Which is what he helped young Gabi do. “The first time I met him, he could sense that I was on edge,” Morris said. “I was scared and wondered ‘why did God do this to me?’
“Dr. Ingram had also been angry at God. Whenever I visited him, we talked about this. He gave me peace and made me realize that this is just part of who you are. I wasn’t angry anymore.
“I also realized that, even though he had epilepsy, he was a doctor and was successful, and could use his own experiences to ease my mind. That was huge for me at that age. It sparked a drive in me.
“In that moment, I said, ‘I want to do what he does.’”
Over the course of a few years, the two saw each other maybe 90 minutes altogether – about 15 minutes each appointment. In little more time than it takes to drink a cup of coffee, a doctor’s visit can be eye-opening, Ingram said.
“A patient will remember that 15 minutes the rest of their lives. I remember the doctor who diagnosed my particular type of epilepsy. She changed my life; she gave me hope that I could still do whatever I wanted to do.
“I saw her one time, but I remember everything about her – and that was 1997.”
It’s been some 20 years since Ingram’s last seizure. But he will be on medications for the rest of his life. “I’m fine with that,” he said. “It’s worth it to be able to drive and do the things I like to do.”

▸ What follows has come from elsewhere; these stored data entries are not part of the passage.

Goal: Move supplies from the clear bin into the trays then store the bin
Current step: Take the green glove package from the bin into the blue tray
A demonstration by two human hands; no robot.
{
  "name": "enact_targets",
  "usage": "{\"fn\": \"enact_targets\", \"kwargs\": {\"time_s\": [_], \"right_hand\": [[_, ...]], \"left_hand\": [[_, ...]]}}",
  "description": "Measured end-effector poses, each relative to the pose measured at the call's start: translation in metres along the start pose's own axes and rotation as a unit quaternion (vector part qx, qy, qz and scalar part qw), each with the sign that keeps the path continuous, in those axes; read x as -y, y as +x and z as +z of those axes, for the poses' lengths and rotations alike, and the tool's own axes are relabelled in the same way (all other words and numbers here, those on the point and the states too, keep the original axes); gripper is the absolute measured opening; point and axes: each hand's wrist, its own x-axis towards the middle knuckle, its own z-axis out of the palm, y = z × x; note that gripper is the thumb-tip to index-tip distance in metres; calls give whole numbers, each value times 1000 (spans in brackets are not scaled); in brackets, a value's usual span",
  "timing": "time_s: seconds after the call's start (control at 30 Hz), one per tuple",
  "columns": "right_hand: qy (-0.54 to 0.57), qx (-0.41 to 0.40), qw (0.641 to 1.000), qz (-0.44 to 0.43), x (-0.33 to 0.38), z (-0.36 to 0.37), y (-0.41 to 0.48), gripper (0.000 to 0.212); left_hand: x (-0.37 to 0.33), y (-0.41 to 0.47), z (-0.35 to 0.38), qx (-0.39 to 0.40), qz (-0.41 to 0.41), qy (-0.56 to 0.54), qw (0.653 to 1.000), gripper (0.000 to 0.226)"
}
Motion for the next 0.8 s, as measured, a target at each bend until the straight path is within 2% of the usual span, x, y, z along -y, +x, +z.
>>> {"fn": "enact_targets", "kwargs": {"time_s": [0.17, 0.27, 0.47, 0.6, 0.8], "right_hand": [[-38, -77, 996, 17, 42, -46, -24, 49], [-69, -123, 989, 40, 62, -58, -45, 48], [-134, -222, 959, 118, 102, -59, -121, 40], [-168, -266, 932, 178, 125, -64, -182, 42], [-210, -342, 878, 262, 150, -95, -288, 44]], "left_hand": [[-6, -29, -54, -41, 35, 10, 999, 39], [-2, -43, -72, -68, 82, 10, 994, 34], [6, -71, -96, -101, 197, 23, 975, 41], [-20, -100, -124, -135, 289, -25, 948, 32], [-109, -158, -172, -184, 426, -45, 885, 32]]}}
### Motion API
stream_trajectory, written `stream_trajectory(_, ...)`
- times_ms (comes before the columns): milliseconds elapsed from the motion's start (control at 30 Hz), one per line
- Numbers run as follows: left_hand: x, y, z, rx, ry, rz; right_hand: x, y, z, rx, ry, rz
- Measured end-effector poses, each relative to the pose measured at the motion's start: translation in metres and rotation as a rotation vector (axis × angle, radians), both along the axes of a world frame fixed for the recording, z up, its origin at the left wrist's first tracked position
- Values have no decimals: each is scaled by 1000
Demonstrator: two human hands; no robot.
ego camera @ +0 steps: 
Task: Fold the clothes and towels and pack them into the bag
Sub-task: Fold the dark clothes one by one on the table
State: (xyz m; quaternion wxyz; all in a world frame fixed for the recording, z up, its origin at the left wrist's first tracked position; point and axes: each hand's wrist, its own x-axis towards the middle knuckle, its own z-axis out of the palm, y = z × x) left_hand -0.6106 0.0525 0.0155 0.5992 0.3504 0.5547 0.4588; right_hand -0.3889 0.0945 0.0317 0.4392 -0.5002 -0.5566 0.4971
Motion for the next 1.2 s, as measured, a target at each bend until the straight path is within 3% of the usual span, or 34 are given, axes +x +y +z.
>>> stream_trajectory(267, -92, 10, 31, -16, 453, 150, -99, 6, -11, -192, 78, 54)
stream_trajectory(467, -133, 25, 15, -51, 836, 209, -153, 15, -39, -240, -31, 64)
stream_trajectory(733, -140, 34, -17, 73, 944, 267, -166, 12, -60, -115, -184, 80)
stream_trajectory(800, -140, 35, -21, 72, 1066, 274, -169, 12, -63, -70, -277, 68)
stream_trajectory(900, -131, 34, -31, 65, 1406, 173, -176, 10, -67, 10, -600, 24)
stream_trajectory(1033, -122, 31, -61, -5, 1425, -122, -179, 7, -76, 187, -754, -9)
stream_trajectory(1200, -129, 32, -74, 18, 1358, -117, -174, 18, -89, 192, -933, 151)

Medications helped Morris too. “Dr. Ingram told me I could do anything I wanted as long as I stayed on them,” she said. And she did: soccer, basketball, volleyball, cross country.
Epilepsy did not stop her; it motivated her, as it had motivated Ingram: to pursue the call they couldn’t resist.
On Morris’ medical school orientation day in August, Ingram’s smile and words were still with her. Her seizures were not.
By her early teens, the episodes had disappeared, but their influence endures. Morris shares her story publicly now and anticipates the day when she can help her patients meet their own struggles – and prevail.
But she did not foresee meeting Ingram again.
“On orientation day, I heard that a ‘Dr. Ingram’ would be speaking to the M1s,” she said. “I wondered, ‘is that him?’”
Before his talk to the first-year medical students, as Ingram recalls, “this radiant young woman comes up to me and says, ‘You don’t remember me.’
“But, whenever there’s an interesting diagnosis and intense conversations – those patients I will never forget,” he said.
In fact, he remembered Morris’ entire family, especially her mom, who “reminded me of mine,” Ingram said. “Because of how worried for their child both had been.
“I always looked forward to seeing Gabi’s family; they were formative for me.” As he had been for Morris.
“At orientation,” she said, “I told him that, without him, I wouldn’t be here today.”
Ingram believes Morris will be “an amazing physician, a rock star”– in a future he helped ignite. Which is perhaps another reason her words touched him so.
“I have to admit, she wrecked me,” he said. “I was barely able to give my talk. What she said was such a gift and out of the blue and so kind.”